# EXERCISE OBJECTIVE
Return the full listing unchanged, apart from leaving out its images.

# RECORDED DATA
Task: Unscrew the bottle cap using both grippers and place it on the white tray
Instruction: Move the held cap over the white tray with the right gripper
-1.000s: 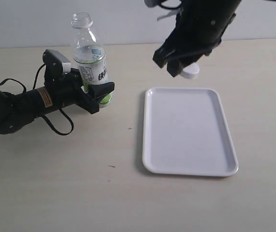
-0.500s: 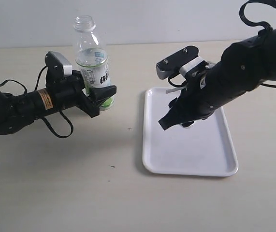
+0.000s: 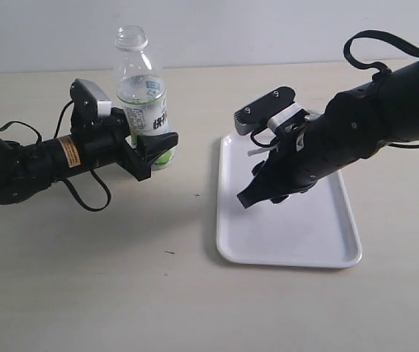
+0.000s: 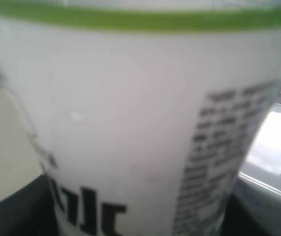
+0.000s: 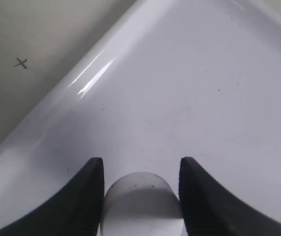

# YOUR RESPONSE
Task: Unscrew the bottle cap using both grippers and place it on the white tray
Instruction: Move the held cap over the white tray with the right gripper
-1.000s: 
-0.500s: 
+0.000s: 
+0.000s: 
+0.000s: 

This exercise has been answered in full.